Provided material →
※
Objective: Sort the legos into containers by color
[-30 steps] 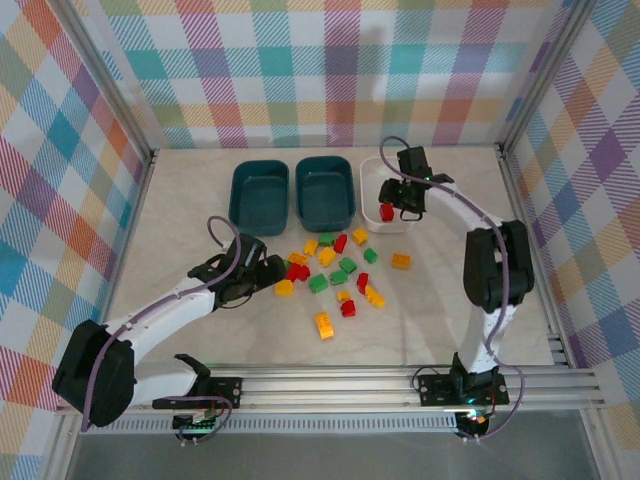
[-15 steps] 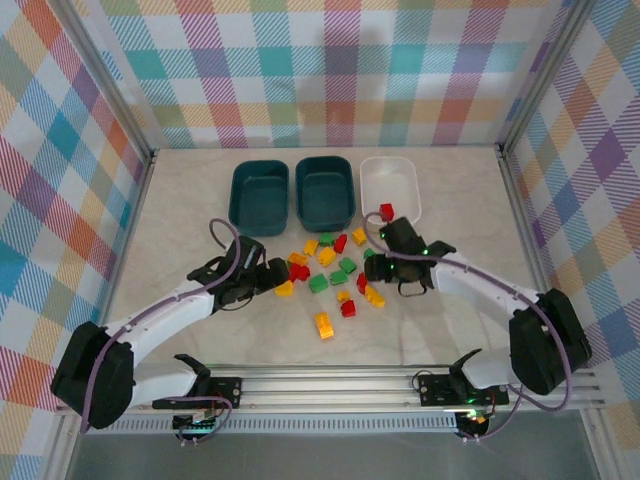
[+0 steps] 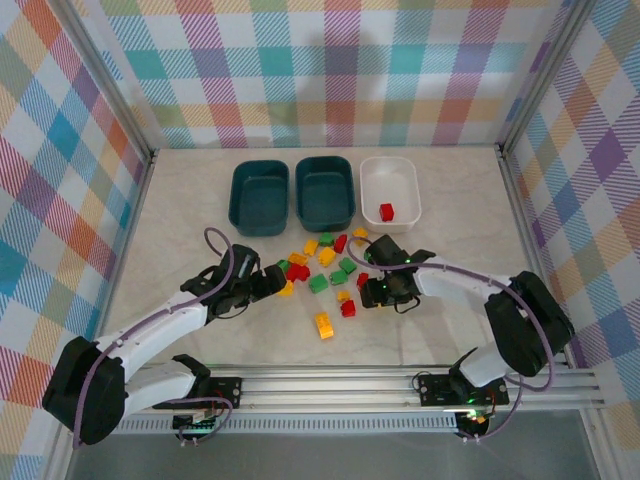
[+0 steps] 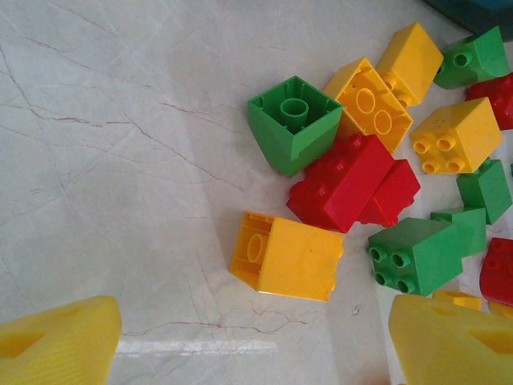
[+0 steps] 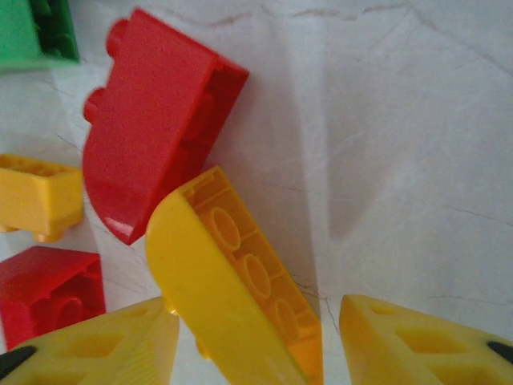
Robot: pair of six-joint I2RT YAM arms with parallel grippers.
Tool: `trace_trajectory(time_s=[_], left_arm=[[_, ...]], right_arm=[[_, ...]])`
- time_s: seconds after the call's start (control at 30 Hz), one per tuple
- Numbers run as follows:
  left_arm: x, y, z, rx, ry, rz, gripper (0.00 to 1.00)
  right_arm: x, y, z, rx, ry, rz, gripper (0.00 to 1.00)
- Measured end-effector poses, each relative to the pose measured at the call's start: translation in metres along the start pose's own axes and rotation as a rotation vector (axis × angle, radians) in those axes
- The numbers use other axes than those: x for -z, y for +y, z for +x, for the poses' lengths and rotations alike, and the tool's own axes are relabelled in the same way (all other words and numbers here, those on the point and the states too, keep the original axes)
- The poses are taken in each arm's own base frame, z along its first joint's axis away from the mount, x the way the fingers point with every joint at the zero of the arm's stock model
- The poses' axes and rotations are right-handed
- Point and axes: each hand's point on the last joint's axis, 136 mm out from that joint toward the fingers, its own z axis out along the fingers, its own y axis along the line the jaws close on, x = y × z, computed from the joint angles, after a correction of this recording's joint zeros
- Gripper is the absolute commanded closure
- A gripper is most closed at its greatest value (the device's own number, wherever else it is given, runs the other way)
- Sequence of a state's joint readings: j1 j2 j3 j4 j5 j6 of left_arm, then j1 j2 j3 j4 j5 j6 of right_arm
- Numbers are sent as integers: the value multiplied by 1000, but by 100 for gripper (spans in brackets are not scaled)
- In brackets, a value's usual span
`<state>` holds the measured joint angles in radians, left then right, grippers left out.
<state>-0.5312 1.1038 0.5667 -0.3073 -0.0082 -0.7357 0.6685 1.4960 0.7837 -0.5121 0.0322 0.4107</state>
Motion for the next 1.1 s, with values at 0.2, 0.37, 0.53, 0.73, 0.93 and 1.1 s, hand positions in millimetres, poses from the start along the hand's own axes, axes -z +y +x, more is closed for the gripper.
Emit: trace_trajectory(time_s=[0.2, 0.37, 0.53, 0.73, 0.93, 1.1], left_arm=[[0, 0, 0, 0, 0, 1, 13], [-3, 1, 1, -1, 7, -8, 13], [-5, 4, 3, -12, 16, -20, 13], [-3, 10, -4, -17, -17, -58, 9], [4, 28, -30, 72, -84, -100, 9], [4, 37, -34, 114, -62, -114, 9]], right_arm=[[-5, -2, 1, 16, 12, 18, 67], [-3, -2, -1, 25, 0, 20, 76], [10, -1, -6, 27, -45, 15, 79], [48, 6, -30, 32, -156, 6, 79], [80, 52, -147, 92, -365, -11, 80], [53, 77, -233, 119, -426, 0, 78]])
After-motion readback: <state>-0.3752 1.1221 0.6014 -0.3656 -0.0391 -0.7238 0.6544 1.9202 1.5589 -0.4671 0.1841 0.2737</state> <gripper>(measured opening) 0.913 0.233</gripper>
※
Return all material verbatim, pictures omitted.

Objective: Sort the legos into containers by color
[-30 steps] 
[-15 steps] 
[+0 steps] 
[+0 steps] 
[+0 steps] 
Robot: pair of six-joint I2RT YAM arms with parallel grippers.
Tool: `trace_trajectory(time_s=[_], left_arm=[[_, ...]], right_arm=[[_, ...]])`
- time_s: seconds after the call's start (control at 30 Hz), one per tuple
- Numbers run as follows:
  left_arm: x, y, z, rx, ry, rz, gripper (0.00 to 1.00)
  right_arm: x, y, z, rx, ry, rz, gripper (0.00 to 1.00)
- Measured end-effector poses, each relative to the pose measured at the call's start: translation in metres along the start pose's own axes and rotation as a rotation vector (axis × angle, radians) in those axes
- The numbers use other axes than those: x for -z, y for +y, z for +x, for the poses' lengths and rotations alike, and the tool's own axes are relabelled in the same way (all other words and numbers here, those on the point and the states too, keep the original axes)
- The poses are taken in each arm's own base frame, z along its first joint's axis away from the mount, x the way the fingers point with every joint at the zero of the arm's stock model
- The poses' axes and rotations are right-handed
- Point and axes: each hand's point on the last joint's axis, 136 mm out from that joint toward the fingers, its own z axis out along the fingers, its own y axis along the line the jaws close on, x = y × z, computed from the joint angles, after a correction of this recording's joint zeros
- Gripper is the absolute commanded closure
- A gripper is most closed at its greatest value (the device's own number, wherever else it is given, runs the other way)
- Sequence of a state's joint readings: j1 j2 j3 j4 j5 j6 of left_arm, then j1 j2 j3 j4 j5 j6 of right_arm
- Numbers are sent as integers: the value multiplied by 1000, but by 100 for gripper (spans in brackets are not scaled)
- In brackets, a value's usual span
`<state>` holds the measured joint angles in radians, left then right, grippers left out.
<state>-0.5312 1.1038 0.5667 -0.3073 -0.0082 -0.7357 0.6685 1.4960 0.7837 -0.5121 0.0322 0.4107</state>
Motion for the next 1.1 s, with values at 0.2, 0.37, 0.53, 0.73, 0.93 and 1.1 s, hand positions in millimetres, poses from the start along the hand's own axes, axes -z +y +x, more is closed for the gripper.
Emit: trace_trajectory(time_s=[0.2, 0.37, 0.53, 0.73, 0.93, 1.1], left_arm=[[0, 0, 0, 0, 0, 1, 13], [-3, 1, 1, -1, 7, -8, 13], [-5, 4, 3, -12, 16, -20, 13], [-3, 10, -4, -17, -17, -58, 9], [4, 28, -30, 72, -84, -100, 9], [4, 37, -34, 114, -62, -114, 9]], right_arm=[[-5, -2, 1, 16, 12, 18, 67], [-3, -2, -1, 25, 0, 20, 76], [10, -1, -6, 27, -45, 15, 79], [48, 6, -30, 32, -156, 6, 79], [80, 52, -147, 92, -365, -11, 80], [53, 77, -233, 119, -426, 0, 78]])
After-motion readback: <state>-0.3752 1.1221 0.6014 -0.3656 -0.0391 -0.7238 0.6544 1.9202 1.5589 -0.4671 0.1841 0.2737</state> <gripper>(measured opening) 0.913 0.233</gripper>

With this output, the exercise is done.